__Directions__. Using the records that follow, copy every line containing the word "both".

__Given data__.
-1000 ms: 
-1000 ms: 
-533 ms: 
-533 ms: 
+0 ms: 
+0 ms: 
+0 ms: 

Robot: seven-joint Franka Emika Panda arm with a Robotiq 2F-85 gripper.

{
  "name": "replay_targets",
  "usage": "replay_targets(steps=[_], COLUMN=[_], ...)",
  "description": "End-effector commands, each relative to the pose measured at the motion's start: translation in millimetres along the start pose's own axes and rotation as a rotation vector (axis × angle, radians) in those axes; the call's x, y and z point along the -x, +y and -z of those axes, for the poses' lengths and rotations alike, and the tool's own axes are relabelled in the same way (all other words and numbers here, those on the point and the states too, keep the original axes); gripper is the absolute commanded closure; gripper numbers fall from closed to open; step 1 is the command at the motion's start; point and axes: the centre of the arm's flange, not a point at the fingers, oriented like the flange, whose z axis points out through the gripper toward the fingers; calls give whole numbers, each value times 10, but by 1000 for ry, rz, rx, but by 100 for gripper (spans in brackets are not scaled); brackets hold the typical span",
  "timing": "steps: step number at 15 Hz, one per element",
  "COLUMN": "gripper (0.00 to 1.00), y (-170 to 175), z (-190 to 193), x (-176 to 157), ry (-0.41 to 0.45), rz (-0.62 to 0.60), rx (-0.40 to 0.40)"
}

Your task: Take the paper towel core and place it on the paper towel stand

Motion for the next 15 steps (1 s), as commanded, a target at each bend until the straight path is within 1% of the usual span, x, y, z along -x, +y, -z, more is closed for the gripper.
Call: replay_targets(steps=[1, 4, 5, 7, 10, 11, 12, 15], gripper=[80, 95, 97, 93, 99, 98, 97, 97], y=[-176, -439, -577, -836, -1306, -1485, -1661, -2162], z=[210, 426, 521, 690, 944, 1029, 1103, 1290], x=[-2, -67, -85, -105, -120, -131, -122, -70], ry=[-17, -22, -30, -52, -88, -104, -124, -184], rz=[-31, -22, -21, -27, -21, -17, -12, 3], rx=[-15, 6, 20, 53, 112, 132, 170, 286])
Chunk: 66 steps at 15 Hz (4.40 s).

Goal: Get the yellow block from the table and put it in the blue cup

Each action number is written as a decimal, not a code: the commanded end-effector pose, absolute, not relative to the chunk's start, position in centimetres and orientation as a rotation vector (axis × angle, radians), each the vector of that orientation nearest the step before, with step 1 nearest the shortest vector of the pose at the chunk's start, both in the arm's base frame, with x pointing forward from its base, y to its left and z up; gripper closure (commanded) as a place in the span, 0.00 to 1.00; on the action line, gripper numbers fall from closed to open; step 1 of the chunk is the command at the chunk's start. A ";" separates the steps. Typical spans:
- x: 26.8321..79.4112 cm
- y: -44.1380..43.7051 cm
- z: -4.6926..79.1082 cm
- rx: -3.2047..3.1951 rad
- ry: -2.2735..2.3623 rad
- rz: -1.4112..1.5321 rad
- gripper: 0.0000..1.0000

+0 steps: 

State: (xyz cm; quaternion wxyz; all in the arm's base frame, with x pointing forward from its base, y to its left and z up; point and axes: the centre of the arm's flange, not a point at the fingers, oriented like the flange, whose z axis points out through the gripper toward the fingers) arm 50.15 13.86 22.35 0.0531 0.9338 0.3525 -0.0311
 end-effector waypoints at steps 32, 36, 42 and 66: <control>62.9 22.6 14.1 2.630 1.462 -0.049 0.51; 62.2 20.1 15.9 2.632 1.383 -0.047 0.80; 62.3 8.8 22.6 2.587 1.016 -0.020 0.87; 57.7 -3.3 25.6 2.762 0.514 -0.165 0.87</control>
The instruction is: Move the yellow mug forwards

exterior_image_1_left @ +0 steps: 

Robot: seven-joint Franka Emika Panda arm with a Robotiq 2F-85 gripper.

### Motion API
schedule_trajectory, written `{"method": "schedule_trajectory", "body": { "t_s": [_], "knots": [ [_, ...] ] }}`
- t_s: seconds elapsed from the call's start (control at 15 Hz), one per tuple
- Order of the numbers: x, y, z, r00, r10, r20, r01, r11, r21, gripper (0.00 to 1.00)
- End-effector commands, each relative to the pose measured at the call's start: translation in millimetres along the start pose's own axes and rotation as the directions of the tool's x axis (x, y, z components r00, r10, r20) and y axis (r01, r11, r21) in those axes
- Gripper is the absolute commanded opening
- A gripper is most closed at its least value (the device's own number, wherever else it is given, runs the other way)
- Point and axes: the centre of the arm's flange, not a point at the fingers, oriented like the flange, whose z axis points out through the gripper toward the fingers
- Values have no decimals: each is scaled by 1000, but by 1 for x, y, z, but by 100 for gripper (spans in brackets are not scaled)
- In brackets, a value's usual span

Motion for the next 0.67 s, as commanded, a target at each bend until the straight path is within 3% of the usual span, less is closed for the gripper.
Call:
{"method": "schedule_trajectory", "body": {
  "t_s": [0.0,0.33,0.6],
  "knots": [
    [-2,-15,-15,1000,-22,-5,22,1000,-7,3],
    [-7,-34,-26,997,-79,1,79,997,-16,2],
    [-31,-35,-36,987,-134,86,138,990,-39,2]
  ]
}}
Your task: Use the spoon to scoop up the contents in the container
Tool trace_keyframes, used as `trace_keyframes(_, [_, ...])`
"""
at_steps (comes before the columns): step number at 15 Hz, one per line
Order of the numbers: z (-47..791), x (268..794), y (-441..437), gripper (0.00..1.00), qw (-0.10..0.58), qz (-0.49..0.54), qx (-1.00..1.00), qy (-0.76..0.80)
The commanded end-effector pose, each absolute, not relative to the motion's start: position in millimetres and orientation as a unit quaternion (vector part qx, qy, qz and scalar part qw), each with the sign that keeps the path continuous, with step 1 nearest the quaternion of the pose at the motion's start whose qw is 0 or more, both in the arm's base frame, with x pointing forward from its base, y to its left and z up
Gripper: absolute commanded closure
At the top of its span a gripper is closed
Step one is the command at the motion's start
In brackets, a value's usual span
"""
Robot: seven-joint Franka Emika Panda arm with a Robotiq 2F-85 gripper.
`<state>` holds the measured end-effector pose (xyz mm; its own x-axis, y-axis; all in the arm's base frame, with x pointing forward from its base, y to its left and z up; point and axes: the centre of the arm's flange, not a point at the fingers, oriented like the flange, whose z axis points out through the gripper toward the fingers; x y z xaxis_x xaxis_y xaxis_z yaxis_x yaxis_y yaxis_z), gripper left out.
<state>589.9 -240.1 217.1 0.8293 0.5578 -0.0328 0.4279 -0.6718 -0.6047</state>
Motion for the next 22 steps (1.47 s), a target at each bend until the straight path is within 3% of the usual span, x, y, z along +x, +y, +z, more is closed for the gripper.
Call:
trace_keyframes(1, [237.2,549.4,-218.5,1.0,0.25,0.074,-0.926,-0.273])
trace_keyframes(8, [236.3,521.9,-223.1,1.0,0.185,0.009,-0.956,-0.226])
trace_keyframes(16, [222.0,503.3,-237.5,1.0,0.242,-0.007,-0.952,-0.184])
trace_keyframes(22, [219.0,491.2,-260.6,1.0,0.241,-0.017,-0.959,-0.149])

__Response box__.
Each action number is written as a decimal, not a code: the commanded end-effector pose, absolute, not relative to the chunk's start, position in centimetres and orientation as a rotation vector (axis × angle, radians), each the vector of that orientation nearest the step before, with step 1 nearest the shortest vector of the pose at the chunk's start, both in the arm's base frame, with x pointing forward from its base, y to its left and z up; gripper closure (commanded) as a place in the span, 0.00 to 1.00; on the action line, gripper numbers fall from closed to open; step 1 of the chunk is the command at the chunk's start. A ";" separates the steps. Typical spans:
The commanded end-effector pose, each absolute, not relative to the motion's start: position in millimetres and orientation as a unit quaternion (vector part qx, qy, qz and scalar part qw), each with the sign that keeps the path continuous, with step 1 nearest the quaternion of the pose at the motion's start whose qw is 0 or more, both in the arm's base frame, with x pointing forward from its base, y to its left and z up

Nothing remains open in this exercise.